[Task requirements]: Only the pictures are to be omitted; everything else in the listing must be reproduced exactly.

[Recorded data]:
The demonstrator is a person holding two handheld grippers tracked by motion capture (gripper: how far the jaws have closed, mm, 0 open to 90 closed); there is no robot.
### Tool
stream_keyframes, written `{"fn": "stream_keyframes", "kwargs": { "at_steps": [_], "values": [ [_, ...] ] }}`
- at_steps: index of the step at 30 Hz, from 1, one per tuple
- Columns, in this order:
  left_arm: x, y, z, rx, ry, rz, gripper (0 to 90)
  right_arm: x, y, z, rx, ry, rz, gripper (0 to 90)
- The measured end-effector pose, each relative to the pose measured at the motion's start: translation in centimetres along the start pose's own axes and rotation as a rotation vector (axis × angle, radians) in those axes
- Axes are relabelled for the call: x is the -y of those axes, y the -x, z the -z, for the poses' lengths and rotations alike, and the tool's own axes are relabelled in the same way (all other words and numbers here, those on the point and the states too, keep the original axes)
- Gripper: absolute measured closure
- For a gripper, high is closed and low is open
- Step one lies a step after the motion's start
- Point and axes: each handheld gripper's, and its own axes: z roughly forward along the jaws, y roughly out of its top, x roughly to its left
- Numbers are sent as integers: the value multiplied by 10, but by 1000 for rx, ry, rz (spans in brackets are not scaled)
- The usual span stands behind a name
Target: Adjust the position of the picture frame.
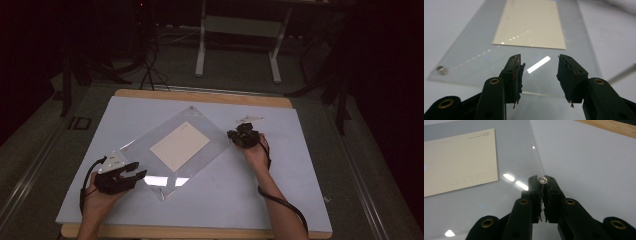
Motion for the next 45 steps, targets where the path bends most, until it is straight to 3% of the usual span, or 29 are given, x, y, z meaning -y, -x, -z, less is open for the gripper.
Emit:
{"fn": "stream_keyframes", "kwargs": {
  "at_steps": [8,16,18,19,24,29,36,41,45],
  "values": [
    [5,16,-5,72,-48,-68,537,-14,11,-12,21,-20,-32,848],
    [11,27,-5,140,-41,-76,534,-17,14,-15,20,-26,-42,847],
    [11,27,-5,140,-41,-76,534,-17,14,-15,18,-25,-42,846],
    [12,33,-7,149,-52,-102,532,-16,14,-15,17,-22,-46,845],
    [7,43,-15,169,-47,-125,539,-16,14,-15,13,-20,-56,843],
    [3,55,-22,147,-37,-175,594,-14,16,-15,0,-9,-78,836],
    [-3,63,-36,167,-51,-213,683,-15,16,-16,0,-10,-86,836],
    [-6,78,-45,89,-50,-313,821,-15,16,-16,0,-10,-94,834],
    [-7,80,-45,78,-47,-325,829,-18,17,-18,4,-19,-108,834]
  ]
}}
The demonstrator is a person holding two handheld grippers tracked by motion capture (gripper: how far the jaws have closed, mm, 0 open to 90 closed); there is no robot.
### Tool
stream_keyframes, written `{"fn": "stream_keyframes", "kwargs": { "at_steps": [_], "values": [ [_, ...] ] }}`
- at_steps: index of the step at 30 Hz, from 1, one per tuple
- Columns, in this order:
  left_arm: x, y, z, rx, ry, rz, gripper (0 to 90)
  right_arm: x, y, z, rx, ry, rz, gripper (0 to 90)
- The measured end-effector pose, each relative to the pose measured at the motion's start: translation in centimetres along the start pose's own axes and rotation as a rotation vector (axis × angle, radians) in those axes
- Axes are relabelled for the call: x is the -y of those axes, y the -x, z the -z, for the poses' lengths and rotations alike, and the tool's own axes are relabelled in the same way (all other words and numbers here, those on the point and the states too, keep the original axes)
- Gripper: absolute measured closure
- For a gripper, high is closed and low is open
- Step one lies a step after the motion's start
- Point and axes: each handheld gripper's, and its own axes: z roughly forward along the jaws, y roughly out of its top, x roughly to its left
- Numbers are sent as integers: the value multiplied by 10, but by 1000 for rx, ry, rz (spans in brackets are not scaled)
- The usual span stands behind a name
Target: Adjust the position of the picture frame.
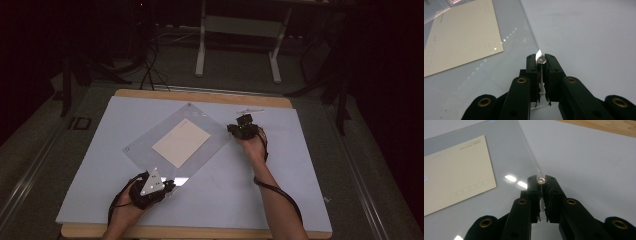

[Output below]:
The demonstrator is a person holding two handheld grippers tracked by motion capture (gripper: how far the jaws have closed, mm, 0 open to 90 closed); there is no robot.
### Tool
stream_keyframes, written `{"fn": "stream_keyframes", "kwargs": { "at_steps": [_], "values": [ [_, ...] ] }}`
- at_steps: index of the step at 30 Hz, from 1, one per tuple
- Columns, in this order:
  left_arm: x, y, z, rx, ry, rz, gripper (0 to 90)
  right_arm: x, y, z, rx, ry, rz, gripper (0 to 90)
- The measured end-effector pose, each relative to the pose measured at the motion's start: translation in centimetres along the start pose's own axes and rotation as a rotation vector (axis × angle, radians) in those axes
- Axes are relabelled for the call: x is the -y of those axes, y the -x, z the -z, for the poses' lengths and rotations alike, and the tool's own axes are relabelled in the same way (all other words and numbers here, those on the point and the states too, keep the original axes)
- Gripper: absolute measured closure
- For a gripper, high is closed and low is open
- Step one lies a step after the motion's start
- Point and axes: each handheld gripper's, and its own axes: z roughly forward along the jaws, y roughly out of its top, x roughly to its left
- Numbers are sent as integers: the value multiplied by 10, but by 1000 for rx, ry, rz (spans in brackets are not scaled)
- The usual span stands behind a name
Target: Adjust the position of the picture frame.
Motion for the next 45 steps, targets where the path bends most, until it is straight to 3% of the usual span, or 29 are given, x, y, z meaning -y, -x, -z, less is open for the gripper.
Emit:
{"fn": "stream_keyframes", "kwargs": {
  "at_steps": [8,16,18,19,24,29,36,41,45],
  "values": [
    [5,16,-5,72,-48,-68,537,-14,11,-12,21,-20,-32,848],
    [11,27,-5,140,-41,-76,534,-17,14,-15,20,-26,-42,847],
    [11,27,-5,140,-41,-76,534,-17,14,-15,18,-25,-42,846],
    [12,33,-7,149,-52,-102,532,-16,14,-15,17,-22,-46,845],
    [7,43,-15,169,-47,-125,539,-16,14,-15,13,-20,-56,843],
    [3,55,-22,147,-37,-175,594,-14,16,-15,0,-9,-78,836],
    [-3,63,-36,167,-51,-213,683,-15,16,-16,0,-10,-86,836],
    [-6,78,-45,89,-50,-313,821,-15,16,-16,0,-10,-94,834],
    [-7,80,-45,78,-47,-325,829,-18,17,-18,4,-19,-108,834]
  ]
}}
The demonstrator is a person holding two handheld grippers tracked by motion capture (gripper: how far the jaws have closed, mm, 0 open to 90 closed); there is no robot.
### Tool
stream_keyframes, written `{"fn": "stream_keyframes", "kwargs": { "at_steps": [_], "values": [ [_, ...] ] }}`
- at_steps: index of the step at 30 Hz, from 1, one per tuple
- Columns, in this order:
  left_arm: x, y, z, rx, ry, rz, gripper (0 to 90)
  right_arm: x, y, z, rx, ry, rz, gripper (0 to 90)
- The measured end-effector pose, each relative to the pose measured at the motion's start: translation in centimetres along the start pose's own axes and rotation as a rotation vector (axis × angle, radians) in those axes
- Axes are relabelled for the call: x is the -y of those axes, y the -x, z the -z, for the poses' lengths and rotations alike, and the tool's own axes are relabelled in the same way (all other words and numbers here, those on the point and the states too, keep the original axes)
- Gripper: absolute measured closure
- For a gripper, high is closed and low is open
- Step one lies a step after the motion's start
- Point and axes: each handheld gripper's, and its own axes: z roughly forward along the jaws, y roughly out of its top, x roughly to its left
- Numbers are sent as integers: the value multiplied by 10, but by 1000 for rx, ry, rz (spans in brackets are not scaled)
- The usual span stands behind a name
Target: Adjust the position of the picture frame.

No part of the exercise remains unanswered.